After stirring up plenty of controversy (and probably a few extra page views), the Journal News has taken its map of registered area handgun owners offline.
President and publisher Jane Hasson addressed the newspaper's decision to remove the map in a letter to readers, saying it was appropriate to do so because of new gun laws in Albany that allow gun owners to keep their information from public view. "The database has been public for 27 days, and we believe those who wanted to view it have done so already," Hasson wrote. "We are not deaf to voices who have said that new rules should be set for gun permit data."
But though the Journal News says they received so many threats after releasing the map—which featured the names and addresses of registered gun owners in Westchester and Rockland Counties—that they hired an armed security detail at some of their offices, they weren't deterred by the controversy. "We know our business is a controversial one, and we do not cower," Hasson wrote in her letter. Hasson says the permit data was viewed 1.2 million times in the under-30 days it was public, and that the Journal News will continue to "report aggressively on gun ownership."

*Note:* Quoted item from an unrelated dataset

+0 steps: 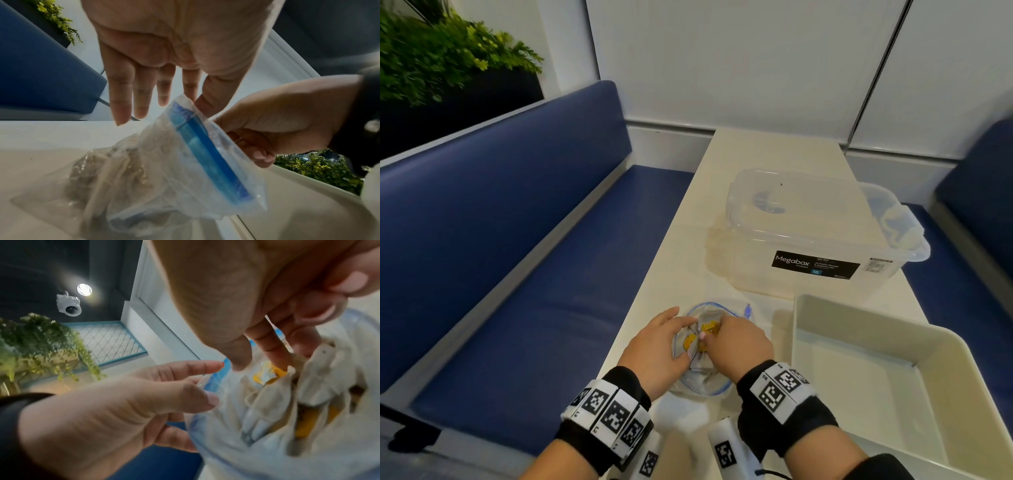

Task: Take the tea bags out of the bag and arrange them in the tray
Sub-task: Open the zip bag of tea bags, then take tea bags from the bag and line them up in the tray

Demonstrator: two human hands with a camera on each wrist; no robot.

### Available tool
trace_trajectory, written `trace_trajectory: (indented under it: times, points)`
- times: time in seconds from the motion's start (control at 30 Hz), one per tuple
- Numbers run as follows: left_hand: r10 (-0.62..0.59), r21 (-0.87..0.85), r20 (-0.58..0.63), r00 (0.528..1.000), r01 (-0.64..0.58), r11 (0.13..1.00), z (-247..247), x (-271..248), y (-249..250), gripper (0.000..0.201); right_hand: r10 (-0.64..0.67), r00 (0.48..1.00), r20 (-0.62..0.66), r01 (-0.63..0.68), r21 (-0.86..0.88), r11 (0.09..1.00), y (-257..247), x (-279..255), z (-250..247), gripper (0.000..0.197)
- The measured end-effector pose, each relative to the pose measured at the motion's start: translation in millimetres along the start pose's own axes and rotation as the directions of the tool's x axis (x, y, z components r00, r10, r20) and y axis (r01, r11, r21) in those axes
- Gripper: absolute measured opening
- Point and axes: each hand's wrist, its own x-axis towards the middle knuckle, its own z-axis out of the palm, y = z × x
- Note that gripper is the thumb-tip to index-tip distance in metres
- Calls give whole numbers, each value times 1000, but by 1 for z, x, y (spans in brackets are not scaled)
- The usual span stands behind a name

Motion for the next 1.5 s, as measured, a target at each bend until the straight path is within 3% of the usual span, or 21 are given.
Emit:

Naturally, the newspaper still has its critics. even in the wake of the map's removal. "From the beginning it was irresponsible conduct from The Journal News," Roy T. Richter, the head of the Captains Endowment Association of the NYPD, told the Times. "once you put things on the Internet, they’re stuck out there." And while names and addresses have been removed from the Journal News' map, Hasson says screenshots of the blue and red dots on the map will remain on the site, "to remind the community that guns are a fact of life we should never forget."